# TASK INSTRUCTIONS:
Please give back word for word the lines of the material below between the line containing "black marble pattern" and the line containing "right black gripper", inclusive.

# DATA EXTRACT:
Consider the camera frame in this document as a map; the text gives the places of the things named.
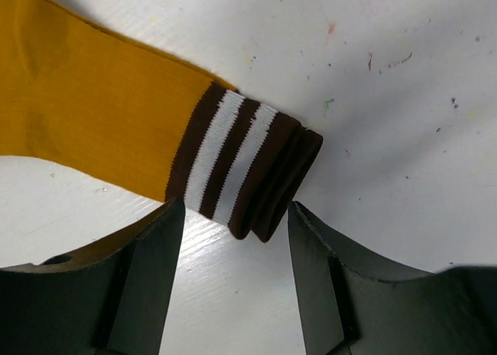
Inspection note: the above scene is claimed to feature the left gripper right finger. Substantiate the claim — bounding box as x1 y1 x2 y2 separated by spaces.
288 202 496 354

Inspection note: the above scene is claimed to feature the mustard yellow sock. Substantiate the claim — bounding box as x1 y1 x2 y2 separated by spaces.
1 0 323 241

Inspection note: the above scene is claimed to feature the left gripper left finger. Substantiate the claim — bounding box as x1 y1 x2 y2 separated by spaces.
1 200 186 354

==

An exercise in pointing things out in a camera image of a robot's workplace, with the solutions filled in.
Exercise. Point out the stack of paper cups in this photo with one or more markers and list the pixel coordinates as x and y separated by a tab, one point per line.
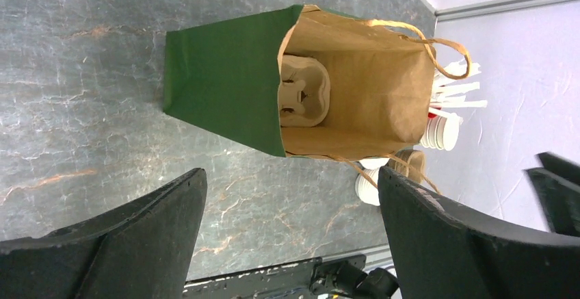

---

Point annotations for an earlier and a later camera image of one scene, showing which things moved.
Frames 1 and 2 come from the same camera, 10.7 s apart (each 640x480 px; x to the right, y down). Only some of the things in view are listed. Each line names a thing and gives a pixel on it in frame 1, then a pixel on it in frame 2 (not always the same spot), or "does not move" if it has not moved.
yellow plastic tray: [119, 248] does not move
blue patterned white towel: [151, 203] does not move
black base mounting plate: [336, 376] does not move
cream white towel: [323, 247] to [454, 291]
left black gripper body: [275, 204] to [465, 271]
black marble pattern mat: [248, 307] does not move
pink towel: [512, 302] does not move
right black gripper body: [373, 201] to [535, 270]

# ANSWER SPACE:
black marble pattern mat: [248, 307] does not move
pink towel: [512, 302] does not move
right black gripper body: [373, 201] to [535, 270]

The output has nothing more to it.